Wat is het belang van digitalisering?
Hotyat: Het is fundamenteel. Zonder digitalisering van processen is het namelijk erg moeilijk, zo niet onmogelijk, om de dienstverlening aan burgers te verbeteren en tegelijkertijd de kosten en CO2-voetafdruk van deze diensten te optimaliseren. Dankzij digitalisering kunnen we ook het welzijn van de werknemers zoveel mogelijk verbeteren. Het Agentschap besteedt hier bijzonder veel aandacht aan.
Hoe benadert u innovatie?
Hotyat: Innovatie betekent niet altijd dat je meer IT-tools in handen geeft van collega’s in het veld, hoewel dit wel begint te gebeuren. Innovatie stelt ons vooral in staat om onze bedrijfsprocessen te verbeteren, en op die manier kunnen we onze werkzaamheden in het veld verbeteren. Dit is wat we doen bij het Agentschap.
Daarnaast kijken we natuurlijk naar de technische mogelijkheden die momenteel beschikbaar zijn, en we moeten de positieve aspecten daarvan optimaal benutten. Zo maken we voor de digitalisering van de glasbollen gebruik van AI. We starten ook een project om zwerfvuil in het wegennet in kaart te brengen. Dat is van nature al een AI-project, omdat de mate van vervuiling automatisch wordt bepaald aan de hand van beelden van camera’s aan boord.
Hoe beschouwt u uw rol als CIO?
Hotyat: Aangezien IT het hart vormt van bedrijfsprocessen, heeft mijn departement een zeer belangrijke rol bij het luisteren, adviseren en uitwisselen van ideeën, om te anticiperen op veranderingen en behoeften en tegelijkertijd ondersteuning te bieden voor het verloop van projecten. Deze rol strekt zich ook uit tot andere bedrijfs- en ondersteunende processen, met het doel de dagelijkse activiteiten en de projecten van het Agentschap zoveel mogelijk te faciliteren. Het gaat om veel projecten, aangezien het Agentschap bezig is met de herschikking van zijn rol als publieke industriële referentiespeler voor de circulaire economie.

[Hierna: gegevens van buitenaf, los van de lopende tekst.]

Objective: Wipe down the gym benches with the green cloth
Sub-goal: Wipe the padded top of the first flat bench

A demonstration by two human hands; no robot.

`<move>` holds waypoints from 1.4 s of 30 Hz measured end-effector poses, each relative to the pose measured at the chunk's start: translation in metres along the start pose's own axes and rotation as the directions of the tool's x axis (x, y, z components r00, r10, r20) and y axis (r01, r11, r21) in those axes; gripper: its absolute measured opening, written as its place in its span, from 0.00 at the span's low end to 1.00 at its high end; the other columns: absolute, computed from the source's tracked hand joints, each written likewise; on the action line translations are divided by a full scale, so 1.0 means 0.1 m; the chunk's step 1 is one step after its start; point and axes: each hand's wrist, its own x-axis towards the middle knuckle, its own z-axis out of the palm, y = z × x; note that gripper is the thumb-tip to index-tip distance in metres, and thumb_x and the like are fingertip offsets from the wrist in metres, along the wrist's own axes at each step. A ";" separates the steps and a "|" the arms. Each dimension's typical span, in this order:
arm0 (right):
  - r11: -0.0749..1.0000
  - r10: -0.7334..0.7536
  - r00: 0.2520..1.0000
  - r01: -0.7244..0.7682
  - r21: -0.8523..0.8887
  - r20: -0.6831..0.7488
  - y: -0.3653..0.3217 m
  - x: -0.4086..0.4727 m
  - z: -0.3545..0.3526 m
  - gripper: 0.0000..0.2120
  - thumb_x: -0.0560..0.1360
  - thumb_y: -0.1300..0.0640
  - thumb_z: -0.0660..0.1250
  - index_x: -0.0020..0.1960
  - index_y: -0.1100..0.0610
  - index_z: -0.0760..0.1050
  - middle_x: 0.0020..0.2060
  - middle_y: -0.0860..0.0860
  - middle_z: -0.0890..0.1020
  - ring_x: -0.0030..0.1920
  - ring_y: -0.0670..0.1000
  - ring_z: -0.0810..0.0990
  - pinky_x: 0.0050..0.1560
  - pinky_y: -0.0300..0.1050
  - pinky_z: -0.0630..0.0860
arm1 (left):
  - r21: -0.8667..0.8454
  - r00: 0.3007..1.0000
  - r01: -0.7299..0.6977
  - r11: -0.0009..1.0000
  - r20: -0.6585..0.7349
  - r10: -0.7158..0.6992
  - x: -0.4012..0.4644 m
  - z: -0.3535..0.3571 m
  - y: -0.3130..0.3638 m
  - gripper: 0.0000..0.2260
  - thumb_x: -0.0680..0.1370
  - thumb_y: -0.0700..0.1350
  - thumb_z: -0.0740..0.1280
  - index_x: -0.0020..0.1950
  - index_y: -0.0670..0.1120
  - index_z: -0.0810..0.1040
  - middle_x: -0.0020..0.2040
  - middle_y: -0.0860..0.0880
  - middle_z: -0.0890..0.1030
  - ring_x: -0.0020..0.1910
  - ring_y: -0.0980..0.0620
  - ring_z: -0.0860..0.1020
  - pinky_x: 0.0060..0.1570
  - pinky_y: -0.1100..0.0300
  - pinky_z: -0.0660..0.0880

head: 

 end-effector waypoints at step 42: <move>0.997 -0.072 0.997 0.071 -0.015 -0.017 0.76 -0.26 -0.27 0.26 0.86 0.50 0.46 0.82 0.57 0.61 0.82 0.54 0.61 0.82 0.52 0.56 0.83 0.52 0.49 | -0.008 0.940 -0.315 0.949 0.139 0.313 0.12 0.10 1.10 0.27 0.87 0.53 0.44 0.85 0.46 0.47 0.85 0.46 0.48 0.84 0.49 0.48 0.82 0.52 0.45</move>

‘We waren bij de eerste organisaties in Brussel die volledig migreerden naar de cloud’
U bent al bijna 25 jaar IT-directeur van het Agentschap. Wat is het geheim achter deze lange carrière?
Hotyat: Ik sta inderdaad aan het begin van mijn 25ste jaar bij het Agentschap. Het verbaast mij ook, het is inderdaad bijzonder. Toen ik bij het Agentschap kwam, dacht ik dat ik maximaal 2 of 3 jaar zou blijven, omdat er een vrij specifieke doelstelling was. Maar ik ben er nog steeds. Ik denk niet dat er een geheim achter deze lange periode zit, alleen feitelijke omstandigheden: de dringende noodzaak om bij te blijven met de razendsnelle technologische ontwikkelingen. Dat vereist een enorme personeelsinvestering; het feit dat we doelstellingen en projecten hebben die we (ik, mijn ongelooflijk betrokken team, het Agentschap) tot een goed einde kunnen brengen en die een werkelijke impact op onze werkzaamheden laten zien; en het feit dat we werken in een instelling met impact. Zonder dit alles zou ik hier vandaag niet meer zitten.